Neele Larondelle studierte Regionalwissenschaften an der Universität Potsdam und Naturressourcenmanagement an der TU Dresden. Nach verschiedenen Auslandsaufenthalten promovierte sie am Lehrstuhl für Landschaftsökologie der Humboldt-Universität zu Berlin. In Kooperation mit der New School in New York City hat sie dafür sozial-ökologische Zusammenhänge in Städten untersucht und Bewertungs-und Modellierungsmethoden für Ökosystemleistungen entwickelt. Bis 2016 arbeitete sie am Potsdam-Institut für Klimafolgenforschung (PIK) und untersuchte dort Konfliktpotenziale und Kommunikationsstrategien im Erholungsraum Stadtwald.
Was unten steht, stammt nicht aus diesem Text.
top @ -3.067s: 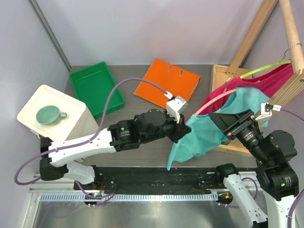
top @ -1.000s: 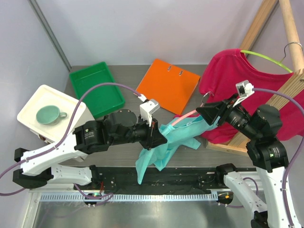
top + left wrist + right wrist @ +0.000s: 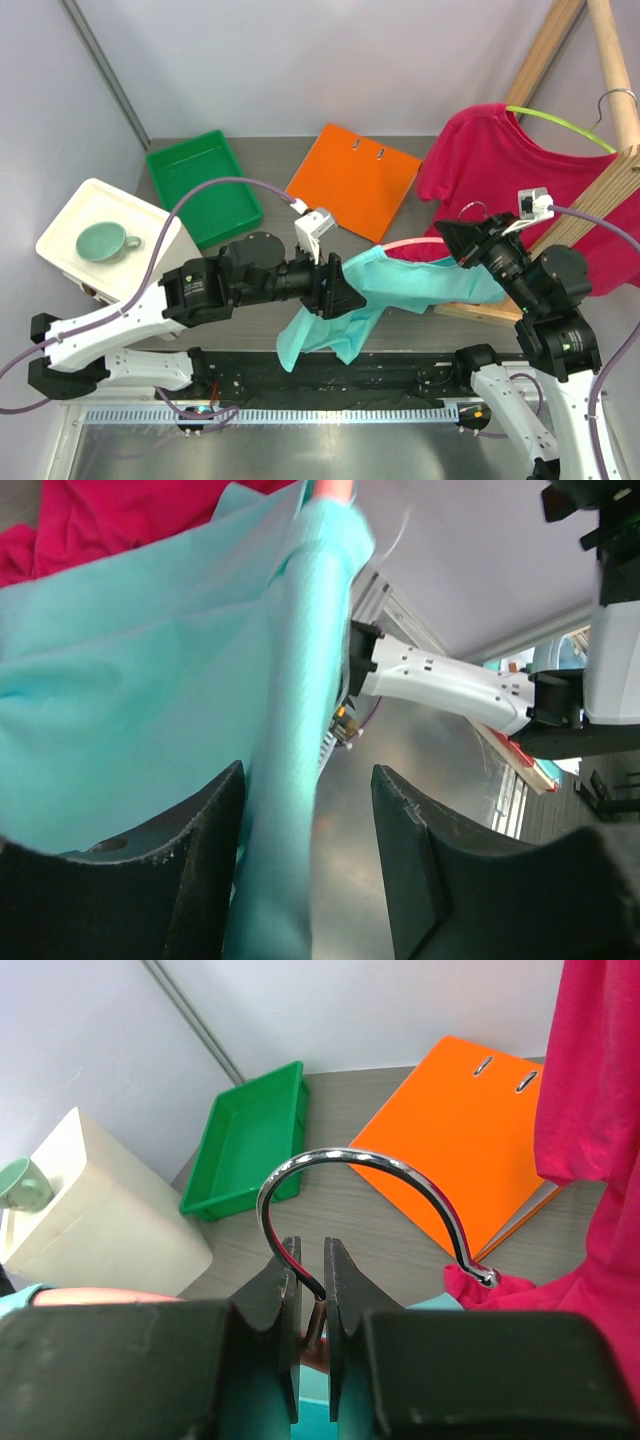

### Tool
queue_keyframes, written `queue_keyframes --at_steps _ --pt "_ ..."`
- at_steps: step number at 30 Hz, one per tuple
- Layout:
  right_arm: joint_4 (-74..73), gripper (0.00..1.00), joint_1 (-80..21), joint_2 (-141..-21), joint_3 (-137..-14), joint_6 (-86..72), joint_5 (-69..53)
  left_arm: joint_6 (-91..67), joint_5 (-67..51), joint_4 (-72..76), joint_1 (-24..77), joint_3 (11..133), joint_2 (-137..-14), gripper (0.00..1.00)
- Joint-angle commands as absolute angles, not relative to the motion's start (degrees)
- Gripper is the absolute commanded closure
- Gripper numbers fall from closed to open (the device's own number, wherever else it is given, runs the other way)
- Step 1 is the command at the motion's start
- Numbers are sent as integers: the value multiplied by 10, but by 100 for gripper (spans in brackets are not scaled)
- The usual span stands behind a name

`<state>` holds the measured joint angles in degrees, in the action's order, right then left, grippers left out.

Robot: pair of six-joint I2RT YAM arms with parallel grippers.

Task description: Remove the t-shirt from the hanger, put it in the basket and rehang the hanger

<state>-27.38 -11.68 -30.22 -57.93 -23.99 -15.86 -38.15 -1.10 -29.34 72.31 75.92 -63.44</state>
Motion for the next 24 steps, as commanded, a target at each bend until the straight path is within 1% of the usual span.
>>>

Die Nationalen Naturlandschaften hat sie unter anderem während eines „Praktikum für die Umwelt“ im Nationalpark Sächsische Schweiz und bei der Leitung eines Internationalen Workcamps im Naturpark Nossentiner/Schwinzer Heide intensiv kennen- und schätzen gelernt.
Seit 2016 ist sie in der Geschäftsstelle tätig, zunächst als Koordinatorin des Junior-Ranger-Programms und dann als Leiterin des Bereichs Schutzgebietsmanagement & Naturschutz.
Sie ist im Vorstand des Vereins für ökologische Langzeitforschung (LTER Deutschland e.V.) sowie bei Digitize the Planet e. V. und gibt dort den Nationalen Naturlandschaften eine Stimme.
Seit Januar 2020 ist sie stellvertretende Geschäftsführerin von Nationale Naturlandschaften e.V.